··· Supplied data ···
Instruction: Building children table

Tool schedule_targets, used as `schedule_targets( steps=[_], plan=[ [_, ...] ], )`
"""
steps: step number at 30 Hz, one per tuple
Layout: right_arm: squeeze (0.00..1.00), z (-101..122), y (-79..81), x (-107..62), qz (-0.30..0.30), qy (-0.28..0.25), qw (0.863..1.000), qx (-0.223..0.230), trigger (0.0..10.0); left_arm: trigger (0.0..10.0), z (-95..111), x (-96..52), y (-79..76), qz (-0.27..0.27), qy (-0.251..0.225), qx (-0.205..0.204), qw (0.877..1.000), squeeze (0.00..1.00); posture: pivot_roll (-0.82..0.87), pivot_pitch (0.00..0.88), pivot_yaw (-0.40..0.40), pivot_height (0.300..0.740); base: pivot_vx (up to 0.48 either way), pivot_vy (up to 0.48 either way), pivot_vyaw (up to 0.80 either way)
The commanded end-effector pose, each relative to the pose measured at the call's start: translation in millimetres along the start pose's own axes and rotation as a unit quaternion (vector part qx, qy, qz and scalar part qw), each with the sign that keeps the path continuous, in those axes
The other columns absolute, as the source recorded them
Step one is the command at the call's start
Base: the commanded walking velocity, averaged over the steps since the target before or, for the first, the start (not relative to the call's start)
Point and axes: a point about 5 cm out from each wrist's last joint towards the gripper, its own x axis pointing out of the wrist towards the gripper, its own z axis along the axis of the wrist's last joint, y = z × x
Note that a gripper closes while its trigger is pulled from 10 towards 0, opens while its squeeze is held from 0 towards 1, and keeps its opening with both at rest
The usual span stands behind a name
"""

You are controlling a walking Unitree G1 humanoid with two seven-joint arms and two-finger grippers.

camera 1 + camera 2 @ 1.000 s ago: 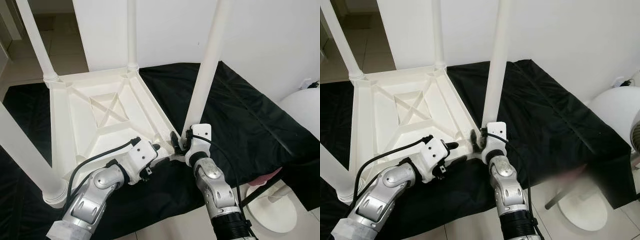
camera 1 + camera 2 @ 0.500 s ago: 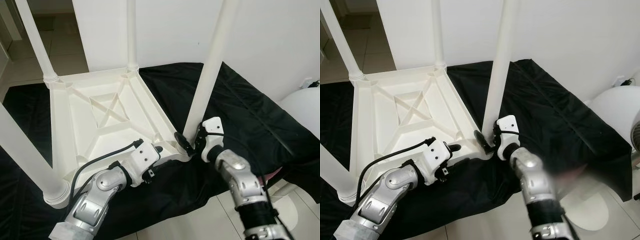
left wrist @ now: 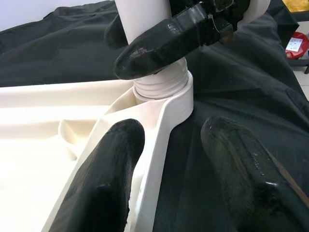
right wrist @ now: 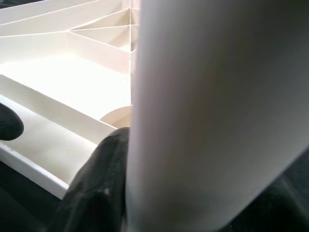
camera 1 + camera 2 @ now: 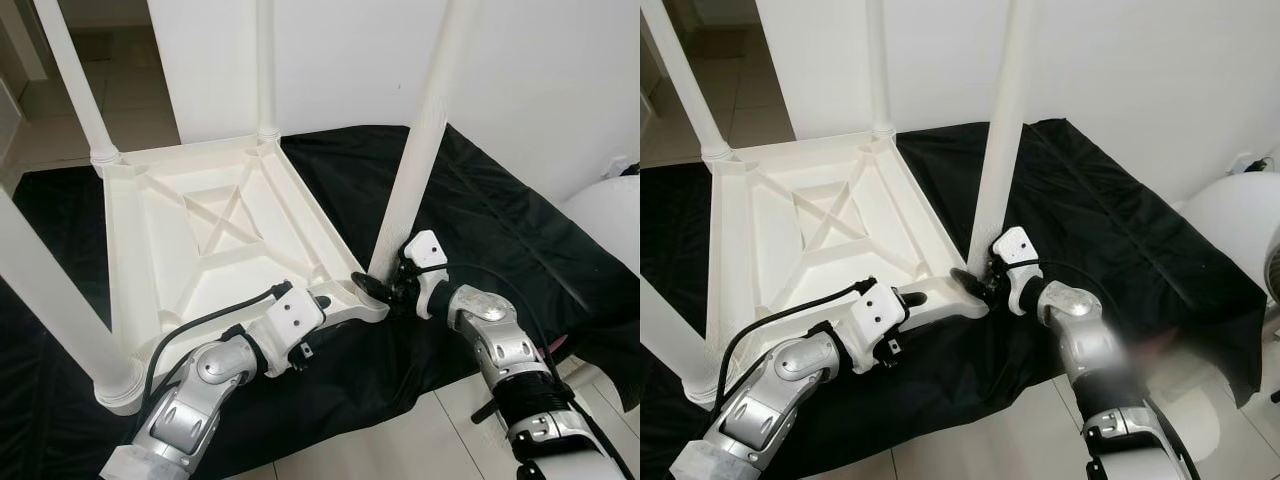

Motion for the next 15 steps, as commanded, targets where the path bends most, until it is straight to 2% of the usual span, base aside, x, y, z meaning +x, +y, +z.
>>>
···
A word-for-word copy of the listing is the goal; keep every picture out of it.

■ **Exercise answer**
Instruction: Building children table

Tool schedule_targets, used as `schedule_targets( steps=[_], plan=[ [_, ...] ], )`
"""
steps: step number at 30 Hz, one per tuple
Layout: right_arm: squeeze (0.00..1.00), z (-101..122), y (-79..81), x (-107..62), qz (-0.30..0.30), qy (-0.28..0.25), qw (0.863..1.000), qx (-0.223..0.230), trigger (0.0..10.0); left_arm: trigger (0.0..10.0), z (-95..111), x (-96..52), y (-79..76), qz (-0.27..0.27), qy (-0.251..0.225), qx (-0.205..0.204), qw (0.877..1.000), squeeze (0.00..1.00); posture: pivot_roll (-0.82..0.87), pivot_pitch (0.00..0.88), pivot_yaw (-0.40..0.40), pivot_height (0.300..0.740); base: pivot_vx (up to 0.48 either way), pivot_vy (up to 0.48 either way), pivot_vyaw (up to 0.80 either way)
The commanded end-effector pose, each relative to the pose measured at the call's start: translation in millimetres along the start pose's own axes and rotation as a unit quaternion (vector part qx, qy, qz and scalar part qw), each with the sign that keeps the path continuous, in those axes
The other columns absolute, as the source recorded them
Step one is the command at the call's start
Base: the commanded walking velocity, averaged over the steps since the target before or, for the first, the start (not relative to the call's start)
Point and axes: a point about 5 cm out from each wrist's last joint towards the gripper, its own x axis pointing out of the wrist towards the gripper, its own z axis along the axis of the wrist's last joint, y = z × x
Note that a gripper closes while its trigger is pulled from 10 towards 0, opens while its squeeze is held from 0 towards 1, and keeps its opening with both at rest
The usual span stands behind a name
"""

You are controlling a walking Unitree G1 humanoid with two seven-joint arms and two-finger grippers.

camera 1 + camera 2 @ 1.000 s ago: 
camera 1 + camera 2 @ 0.500 s ago: 
left wrist @ now: 
right wrist @ now: 
camera 1 + camera 2 @ now: 

Motion for the next 15 steps, as commanded, targets where the path bends most, until it is straight to 2% of the usual span, base aside, x, y, z meaning +x, +y, +z.
>>>

The output is complete.